But, you may ask, why is writing necessary? Well, the physical act of writing, with your own hand, brings words
and sentences more sharply before your mind and preserves them better in your memory. To set down your
reaction to important words and sentences you have read, and the questions they have raised in your mind, is to
preserve those reactions and sharpen those questions.
Even if you wrote on a scratch pad, and threw the paper away when you had finished writing, your grasp of the
book would be surer. But you don't have to throw the paper away. The margins (top as bottom, and well as side),
the end-papers, the very space between the lines, are all available. They aren't sacred. And, best of all, your marks
and notes become an integral part of the book and stay there forever. You can pick up the book the following
week or year, and there are all your points of agreement, disagreement, doubt, and inquiry. It's like resuming an
interrupted conversation with the advantage of being able to pick up where you left off.

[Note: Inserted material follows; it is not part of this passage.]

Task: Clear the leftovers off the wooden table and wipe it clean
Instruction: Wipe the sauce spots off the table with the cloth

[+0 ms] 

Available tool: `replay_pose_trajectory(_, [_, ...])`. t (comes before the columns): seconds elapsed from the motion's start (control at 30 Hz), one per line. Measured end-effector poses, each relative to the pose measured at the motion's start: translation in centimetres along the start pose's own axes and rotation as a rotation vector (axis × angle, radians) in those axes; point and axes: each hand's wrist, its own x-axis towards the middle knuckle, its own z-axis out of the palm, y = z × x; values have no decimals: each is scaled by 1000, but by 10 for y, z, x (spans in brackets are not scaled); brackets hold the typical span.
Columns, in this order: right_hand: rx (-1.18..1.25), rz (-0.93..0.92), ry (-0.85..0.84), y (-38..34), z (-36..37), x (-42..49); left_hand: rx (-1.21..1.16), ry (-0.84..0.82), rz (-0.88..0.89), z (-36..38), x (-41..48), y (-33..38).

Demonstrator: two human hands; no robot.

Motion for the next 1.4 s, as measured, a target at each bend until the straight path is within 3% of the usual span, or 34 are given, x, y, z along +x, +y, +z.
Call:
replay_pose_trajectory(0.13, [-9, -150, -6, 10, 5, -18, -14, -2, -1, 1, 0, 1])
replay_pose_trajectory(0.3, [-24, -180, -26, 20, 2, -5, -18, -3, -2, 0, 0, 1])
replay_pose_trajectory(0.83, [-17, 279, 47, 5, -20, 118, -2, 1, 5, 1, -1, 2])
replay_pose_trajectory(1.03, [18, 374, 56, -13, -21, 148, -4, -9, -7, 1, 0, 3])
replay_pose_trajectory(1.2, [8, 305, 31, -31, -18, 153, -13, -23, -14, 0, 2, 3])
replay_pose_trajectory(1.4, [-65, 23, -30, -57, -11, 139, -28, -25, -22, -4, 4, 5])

And that is exactly what reading a book should be: a conversation between you and the author. Presumably he
knows more about the subject than you do; naturally, you'll have the proper humility as you approach him. But
don't let anybody tell you that a reader is supposed to be solely on the receiving end. Understanding is a two-way
operation; learning doesn't consist in being an empty receptacle. The learner has to question himself and question
the teacher. He even has to argue with the teacher, once he understands what the teacher is saying. And marking a
book is literally an expression of differences, or agreements of opinion, with the author.
There are all kinds of devices for marking a book intelligently and fruitfully. Here's the way I do it:


Underlining (or highlighting): of major points, of important or forceful statements.
Vertical lines at the margin: to emphasize a statement already underlined.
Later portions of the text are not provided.